### TASK DETAILS:
Return all lines of the listing below that carry the word "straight".

### EXCERPTED RECORDS:
════

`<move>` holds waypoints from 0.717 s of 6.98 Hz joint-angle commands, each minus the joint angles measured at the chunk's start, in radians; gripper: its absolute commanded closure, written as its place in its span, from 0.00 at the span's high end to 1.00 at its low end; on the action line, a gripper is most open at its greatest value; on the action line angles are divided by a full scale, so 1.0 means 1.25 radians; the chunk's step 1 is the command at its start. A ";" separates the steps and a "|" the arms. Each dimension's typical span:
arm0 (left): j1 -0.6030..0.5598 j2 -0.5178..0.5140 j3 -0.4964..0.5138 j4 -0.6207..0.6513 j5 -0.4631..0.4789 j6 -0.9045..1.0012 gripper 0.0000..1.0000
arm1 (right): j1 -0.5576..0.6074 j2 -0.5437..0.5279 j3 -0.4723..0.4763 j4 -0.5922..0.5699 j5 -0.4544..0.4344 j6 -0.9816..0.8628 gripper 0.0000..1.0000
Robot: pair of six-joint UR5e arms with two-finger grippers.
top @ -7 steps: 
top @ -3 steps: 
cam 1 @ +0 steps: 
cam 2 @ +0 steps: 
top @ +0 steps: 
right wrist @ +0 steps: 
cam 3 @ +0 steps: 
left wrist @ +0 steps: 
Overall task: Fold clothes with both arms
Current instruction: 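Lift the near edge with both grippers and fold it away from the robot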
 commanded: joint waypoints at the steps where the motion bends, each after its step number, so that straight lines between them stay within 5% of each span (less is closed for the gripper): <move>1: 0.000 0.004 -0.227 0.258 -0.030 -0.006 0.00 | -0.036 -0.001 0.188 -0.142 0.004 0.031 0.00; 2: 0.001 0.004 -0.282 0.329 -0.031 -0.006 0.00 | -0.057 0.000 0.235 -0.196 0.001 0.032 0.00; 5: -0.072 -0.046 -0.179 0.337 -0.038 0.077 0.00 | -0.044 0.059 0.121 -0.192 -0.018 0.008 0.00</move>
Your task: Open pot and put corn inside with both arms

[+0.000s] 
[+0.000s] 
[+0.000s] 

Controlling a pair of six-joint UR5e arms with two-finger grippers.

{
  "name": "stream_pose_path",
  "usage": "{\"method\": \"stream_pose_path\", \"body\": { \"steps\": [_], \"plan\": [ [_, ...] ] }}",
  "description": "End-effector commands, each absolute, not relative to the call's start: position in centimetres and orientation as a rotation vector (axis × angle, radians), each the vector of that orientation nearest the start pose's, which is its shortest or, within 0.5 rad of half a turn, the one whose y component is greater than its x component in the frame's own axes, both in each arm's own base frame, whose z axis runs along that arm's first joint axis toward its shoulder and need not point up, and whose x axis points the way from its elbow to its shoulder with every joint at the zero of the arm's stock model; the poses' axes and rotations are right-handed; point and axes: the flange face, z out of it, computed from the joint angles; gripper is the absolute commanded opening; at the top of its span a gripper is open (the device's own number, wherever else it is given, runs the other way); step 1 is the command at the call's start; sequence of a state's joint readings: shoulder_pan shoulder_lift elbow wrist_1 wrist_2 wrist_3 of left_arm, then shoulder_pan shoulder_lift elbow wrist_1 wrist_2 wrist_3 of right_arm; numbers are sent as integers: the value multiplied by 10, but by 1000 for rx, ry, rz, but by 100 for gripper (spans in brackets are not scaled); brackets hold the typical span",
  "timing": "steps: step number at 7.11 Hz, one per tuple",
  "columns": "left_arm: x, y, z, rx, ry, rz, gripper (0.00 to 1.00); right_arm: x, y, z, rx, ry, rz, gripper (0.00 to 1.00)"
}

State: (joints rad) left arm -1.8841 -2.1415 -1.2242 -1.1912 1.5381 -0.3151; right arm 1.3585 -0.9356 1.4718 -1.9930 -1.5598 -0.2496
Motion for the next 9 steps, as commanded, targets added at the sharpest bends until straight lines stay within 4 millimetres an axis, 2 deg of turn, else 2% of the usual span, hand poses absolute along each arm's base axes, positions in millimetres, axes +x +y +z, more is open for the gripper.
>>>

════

### RESULT OF THE TASK:
 commanded: joint waypoints at the steps where the motion bends, each after its step number, so that straight lines between them stay within 5% of each span (less is closed for the gripper): <move>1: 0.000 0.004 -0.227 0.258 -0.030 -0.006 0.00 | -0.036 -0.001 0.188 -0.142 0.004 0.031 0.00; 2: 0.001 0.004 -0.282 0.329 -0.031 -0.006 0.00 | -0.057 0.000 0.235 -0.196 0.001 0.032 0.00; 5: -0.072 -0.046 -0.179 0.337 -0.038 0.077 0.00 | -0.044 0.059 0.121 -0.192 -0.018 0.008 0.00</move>
Motion for the next 9 steps, as commanded, targets added at the sharpest bends until straight lines stay within 4 millimetres an axis, 2 deg of turn, else 2% of the usual span, hand poses absolute along each arm's base axes, positions in millimetres, axes +x +y +z, more is open for the gripper.

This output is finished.